> _Problem requirements_
For the data below, report the number of lines that contain the string "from" and nothing else.
·····
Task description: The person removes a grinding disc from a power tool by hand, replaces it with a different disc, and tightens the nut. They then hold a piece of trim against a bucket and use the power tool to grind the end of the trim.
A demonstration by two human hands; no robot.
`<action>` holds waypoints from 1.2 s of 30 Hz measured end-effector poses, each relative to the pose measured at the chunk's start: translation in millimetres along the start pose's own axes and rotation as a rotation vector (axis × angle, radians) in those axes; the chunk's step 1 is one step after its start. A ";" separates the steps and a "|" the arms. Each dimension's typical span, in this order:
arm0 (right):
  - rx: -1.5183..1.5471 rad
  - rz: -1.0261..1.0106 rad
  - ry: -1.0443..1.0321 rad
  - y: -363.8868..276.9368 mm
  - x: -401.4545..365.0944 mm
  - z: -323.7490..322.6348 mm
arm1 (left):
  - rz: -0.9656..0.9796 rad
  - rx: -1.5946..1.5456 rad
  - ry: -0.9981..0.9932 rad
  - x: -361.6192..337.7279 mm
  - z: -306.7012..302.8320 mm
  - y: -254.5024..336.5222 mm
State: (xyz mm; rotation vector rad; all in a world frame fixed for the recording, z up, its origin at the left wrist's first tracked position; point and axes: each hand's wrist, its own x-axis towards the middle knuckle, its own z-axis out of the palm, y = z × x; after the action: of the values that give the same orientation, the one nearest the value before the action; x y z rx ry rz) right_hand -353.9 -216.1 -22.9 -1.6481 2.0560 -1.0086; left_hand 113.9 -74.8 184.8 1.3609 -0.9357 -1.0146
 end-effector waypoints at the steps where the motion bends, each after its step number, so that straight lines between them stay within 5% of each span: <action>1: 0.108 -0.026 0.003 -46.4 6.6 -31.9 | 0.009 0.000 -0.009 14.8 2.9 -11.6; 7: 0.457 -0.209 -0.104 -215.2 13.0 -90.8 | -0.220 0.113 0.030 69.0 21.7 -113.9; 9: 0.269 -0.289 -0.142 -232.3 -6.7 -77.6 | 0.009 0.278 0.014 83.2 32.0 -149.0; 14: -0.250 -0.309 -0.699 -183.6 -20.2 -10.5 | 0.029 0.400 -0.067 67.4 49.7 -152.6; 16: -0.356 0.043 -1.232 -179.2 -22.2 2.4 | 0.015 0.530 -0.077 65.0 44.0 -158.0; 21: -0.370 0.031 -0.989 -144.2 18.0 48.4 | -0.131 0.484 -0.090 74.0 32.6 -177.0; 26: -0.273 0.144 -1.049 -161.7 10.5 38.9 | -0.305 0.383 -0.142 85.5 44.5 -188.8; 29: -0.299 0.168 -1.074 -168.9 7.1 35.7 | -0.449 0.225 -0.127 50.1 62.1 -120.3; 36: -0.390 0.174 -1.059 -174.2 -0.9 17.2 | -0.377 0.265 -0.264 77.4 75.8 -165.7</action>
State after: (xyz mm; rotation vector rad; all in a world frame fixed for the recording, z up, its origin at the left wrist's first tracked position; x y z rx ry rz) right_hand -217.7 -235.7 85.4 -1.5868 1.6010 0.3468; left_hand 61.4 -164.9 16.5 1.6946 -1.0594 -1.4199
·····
> _Written answer_
2